Processor
- class burdoc.processors.processor.Processor(name: str, log_level: int = 20, max_threads: int | None = None)
Abstract base class for a general Processor. Processors receive data in a single blob, extract any needed data, then write new or updated fields back to the data store.
- abstract add_generated_items_to_fig(page_number: int, fig: Figure, data: Dict[str, Any])
Draw any items generated by this processor to a page image
- check_requirements(data: Any) bool
Checks that required data fields are present in the data.
- Parameters:
data (Any) – Primary data store
- Returns:
Are all fields present
- Return type:
bool
- abstract generates() List[str]
Return list of fields added by this processor
- get_data(data: Any) List[Dict[int, Any]]

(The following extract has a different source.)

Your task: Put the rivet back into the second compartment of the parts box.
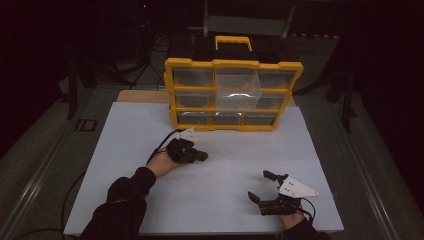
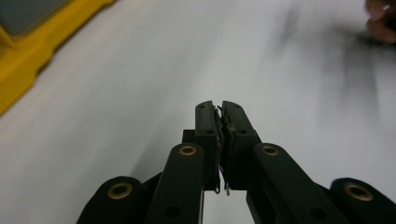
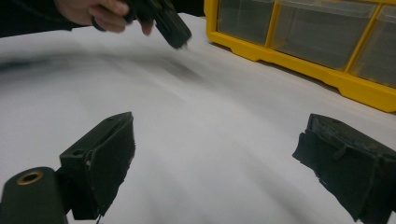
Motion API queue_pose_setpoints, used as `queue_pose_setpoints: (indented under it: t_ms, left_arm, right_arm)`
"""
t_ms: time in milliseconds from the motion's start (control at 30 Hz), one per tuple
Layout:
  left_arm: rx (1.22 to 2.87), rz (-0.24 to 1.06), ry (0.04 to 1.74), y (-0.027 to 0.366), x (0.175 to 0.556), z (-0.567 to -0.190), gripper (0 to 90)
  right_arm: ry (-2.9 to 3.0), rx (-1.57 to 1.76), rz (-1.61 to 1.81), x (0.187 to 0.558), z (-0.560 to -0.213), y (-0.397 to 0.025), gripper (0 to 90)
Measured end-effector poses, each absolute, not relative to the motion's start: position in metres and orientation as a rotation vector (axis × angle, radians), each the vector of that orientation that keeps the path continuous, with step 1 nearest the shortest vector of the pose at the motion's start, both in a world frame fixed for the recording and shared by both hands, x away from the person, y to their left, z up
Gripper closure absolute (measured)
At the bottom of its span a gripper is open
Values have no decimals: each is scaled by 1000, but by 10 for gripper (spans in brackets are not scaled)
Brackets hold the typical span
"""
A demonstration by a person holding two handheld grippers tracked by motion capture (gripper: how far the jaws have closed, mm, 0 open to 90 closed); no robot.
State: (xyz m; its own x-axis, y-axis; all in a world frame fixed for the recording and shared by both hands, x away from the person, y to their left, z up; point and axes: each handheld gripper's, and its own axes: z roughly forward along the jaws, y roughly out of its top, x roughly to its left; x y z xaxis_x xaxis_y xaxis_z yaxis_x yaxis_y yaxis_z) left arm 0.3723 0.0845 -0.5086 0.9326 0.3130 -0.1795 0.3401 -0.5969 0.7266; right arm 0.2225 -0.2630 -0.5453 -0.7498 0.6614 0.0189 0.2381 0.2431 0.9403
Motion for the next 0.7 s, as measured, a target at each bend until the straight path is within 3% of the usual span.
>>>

Returns all of the data in a list of required fields. Optional requirements are returned as ‘None’ if not present
- Parameters:
data (Any) – Primary data store
- Returns:
List of fields
- Return type:
List[Dict[int, Any]]
- get_page_data(data: Dict[str, Dict[int, Any]], page_number: int | None = None) Iterator[List[Any]]
Returns an iterable of the passed data segmented by page number. Optional requirements are returned as ‘None’ if not present
- Parameters:
data (Dict[str, Dict[int, Any]]) – Primary data store
page_number (Optional[int], optional) – Return a specific page’s data. Defaults to None.
- Yields:
Iterator[List[Any]] – An iterator over the page-grouped fields
- initialise()
Perform any expensive operations required to create a processor
- process(data: Any) Any
Transforms the processed data
- abstract requirements() Tuple[List[str], List[str]]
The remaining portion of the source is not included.